▸ Directions
Nothing but the line containing "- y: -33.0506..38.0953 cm" and the lines that follow it to the end of the material below should appear in the answer, each copied exactly.

Top of Data below

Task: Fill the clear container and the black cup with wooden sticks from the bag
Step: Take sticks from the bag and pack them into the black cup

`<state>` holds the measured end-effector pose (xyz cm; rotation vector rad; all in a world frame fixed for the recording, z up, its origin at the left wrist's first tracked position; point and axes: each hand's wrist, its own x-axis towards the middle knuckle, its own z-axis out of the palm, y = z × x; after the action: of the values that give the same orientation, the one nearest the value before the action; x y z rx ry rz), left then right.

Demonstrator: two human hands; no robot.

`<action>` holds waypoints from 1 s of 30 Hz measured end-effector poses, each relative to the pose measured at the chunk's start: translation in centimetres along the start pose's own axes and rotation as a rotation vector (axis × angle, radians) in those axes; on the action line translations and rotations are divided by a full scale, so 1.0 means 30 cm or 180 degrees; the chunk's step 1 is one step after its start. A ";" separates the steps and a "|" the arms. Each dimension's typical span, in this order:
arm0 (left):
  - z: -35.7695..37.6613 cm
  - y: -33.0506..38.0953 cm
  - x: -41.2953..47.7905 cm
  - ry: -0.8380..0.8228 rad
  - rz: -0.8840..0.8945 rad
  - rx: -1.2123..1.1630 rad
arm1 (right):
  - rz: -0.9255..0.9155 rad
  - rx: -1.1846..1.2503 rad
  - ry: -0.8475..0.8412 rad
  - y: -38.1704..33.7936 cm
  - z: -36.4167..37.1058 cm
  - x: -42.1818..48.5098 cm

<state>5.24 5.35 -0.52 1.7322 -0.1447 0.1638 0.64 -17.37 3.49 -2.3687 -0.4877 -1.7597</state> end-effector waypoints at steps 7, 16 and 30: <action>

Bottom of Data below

▸ Task result
  - y: -33.0506..38.0953 cm
  - x: -41.2953..47.7905 cm
  - ry: -0.8380..0.8228 rad
  - rz: -0.8840..0.8945 rad
  - rx: -1.2123..1.1630 rad
arm1 (right):
  - rz: -0.9255..0.9155 rad
  - rx: -1.1846..1.2503 rad
  - ry: -0.8475..0.8412 rad
  - y: -38.1704..33.7936 cm
  - z: -36.4167..37.1058 cm
  - x: -42.1818..48.5098 cm

<state>5.24 5.35 -0.52 1.7322 -0.1447 0.1638 0.64 -17.37 3.49 -2.3687 -0.4877 -1.7597</state> end-effector waypoints at steps 7, 16 and 30: <action>

No further output is expected.